Review of The Village

The Village (2004)
M Night the gatekeeper
2 August 2004
Warning: Spoilers
I didn't see any previews or know much about the movie when I saw it last night. I thought it was superb. The multiple twists in the plot are expected by now, that's just a little bonus logic game M Night wants to play with the audience. It's fun.

(spoilers ahead!)

For the first twenty minutes or so I was struck by M Night's ability to convey as much drama as possible in such a restricted setting. When all actors are so confined in their mannerisms and emotion, every little thing that does get through counts, it speaks volumes. Well done. I was also amused by being so wrong in my initial criticism of the dialogue and delivery. I thought these actors were not trying too hard to slip into a 19th century style. Some sentence constructions were so forced into the bygone style of speaking, it was getting humorous. How wrong I was though. This director can easily be underestimated. Just wait till the end, he always seems to say.

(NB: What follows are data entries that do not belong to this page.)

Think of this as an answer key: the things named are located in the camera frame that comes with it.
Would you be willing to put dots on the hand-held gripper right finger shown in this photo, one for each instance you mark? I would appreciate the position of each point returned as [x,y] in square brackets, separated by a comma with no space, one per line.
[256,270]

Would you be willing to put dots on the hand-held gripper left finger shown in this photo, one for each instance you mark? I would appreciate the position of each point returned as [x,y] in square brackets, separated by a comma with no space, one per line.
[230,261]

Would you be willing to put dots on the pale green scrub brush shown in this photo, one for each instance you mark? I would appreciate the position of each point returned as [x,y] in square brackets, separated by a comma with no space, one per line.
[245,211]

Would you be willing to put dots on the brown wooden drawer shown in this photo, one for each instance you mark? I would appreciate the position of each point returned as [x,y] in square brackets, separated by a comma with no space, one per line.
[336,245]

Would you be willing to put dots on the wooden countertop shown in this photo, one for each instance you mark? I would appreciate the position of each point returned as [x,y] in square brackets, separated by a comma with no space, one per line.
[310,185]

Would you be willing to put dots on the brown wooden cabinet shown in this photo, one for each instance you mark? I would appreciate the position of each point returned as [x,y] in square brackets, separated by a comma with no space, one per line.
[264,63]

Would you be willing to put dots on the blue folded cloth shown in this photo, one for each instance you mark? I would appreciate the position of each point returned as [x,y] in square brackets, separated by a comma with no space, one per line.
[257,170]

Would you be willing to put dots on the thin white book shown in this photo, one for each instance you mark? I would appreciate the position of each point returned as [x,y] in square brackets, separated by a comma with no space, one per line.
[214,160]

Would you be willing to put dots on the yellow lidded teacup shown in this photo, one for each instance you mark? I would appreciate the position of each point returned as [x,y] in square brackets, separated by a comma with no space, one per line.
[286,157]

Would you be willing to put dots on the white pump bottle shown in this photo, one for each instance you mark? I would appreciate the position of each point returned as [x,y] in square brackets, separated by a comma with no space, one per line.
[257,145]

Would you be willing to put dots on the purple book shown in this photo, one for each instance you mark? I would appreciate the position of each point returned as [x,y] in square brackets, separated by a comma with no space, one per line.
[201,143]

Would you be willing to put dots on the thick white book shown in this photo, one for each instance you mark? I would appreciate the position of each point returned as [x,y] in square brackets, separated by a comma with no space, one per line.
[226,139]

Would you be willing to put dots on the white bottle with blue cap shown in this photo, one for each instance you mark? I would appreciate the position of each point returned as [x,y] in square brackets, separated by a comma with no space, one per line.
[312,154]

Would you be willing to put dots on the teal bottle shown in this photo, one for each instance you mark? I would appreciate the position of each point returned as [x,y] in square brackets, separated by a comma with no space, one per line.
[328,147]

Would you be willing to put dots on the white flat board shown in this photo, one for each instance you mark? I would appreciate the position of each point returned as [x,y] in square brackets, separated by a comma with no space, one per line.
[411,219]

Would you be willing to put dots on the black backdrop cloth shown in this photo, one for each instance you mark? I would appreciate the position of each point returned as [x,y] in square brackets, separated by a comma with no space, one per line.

By the end of it we see how a group of people will go through so much effort to construct a fantasy world as a response to their despair over the real world. M night may even perhaps be self-referencing here, with the quirky temptation of the filmmaker who wants to make his movie and fantasize about living in that world he has constructed, a world where every mystical occurrence has very naturalistic explanations (the explanations which can be delayed for a very long time, the important thing is to captivate the audience by their own imaginations), and most importantly that there is always finality after tragedy in an M Night kind of way. Our cameo appearance of the director this time is indirectly given only as the voice of the manager of security and a thin reflection on a fragile glass surface. Behind his image, a stockpile of medicine. I wonder why? Is the Walker Preserve M Night's self-contained world of a film, and his job as creator/director in part is to simply keep things running smooth and not let the outside world interfere with his project? He himself is the gatekeeper to the well being of his characters lives and so on? It can after all be a very stressful experience, keeping all that in order.Digressing.

But the very thing the people wished to escape from had risen up in their very midst, among their very own offspring. Such a failure was bound to happen because their entire fantasy was founded on secrets and lies. Curiosity and feelings of betrayal lead to unexpected reactions, the presumption of innocence itself was a lie. Suffering so much loss in the "survival of the fittest" world that modernism had borne inspired a history professor to head up a new colony to start afresh under the very same principles which modernism in part started with. Man living in perfect unity within a Utopian environment. The Puritan/Mennonite/Amish world was just a mode to operate under, what perhaps 20th century folk might start to consider the "noble savage" in their simplistic and naive forms of living. But they do find that purity itself was a constructed illusion. By deciding to remove themselves from the surrounding evils of the world, they thought this would eradicate the existence of evil in their midst because their motives were "pure". But what really mattered were the same things that matter in the rest of the big bad world... courage, wisdom, love. Innocence is a fantasy, only doing good is what counts. And doing good is what is done in response to surrounding evil, not in the absence of evil.

Overall beautiful movie. The real "horror" in this movie was their seeming final agreement to preserve their microcosm after all that had transpired.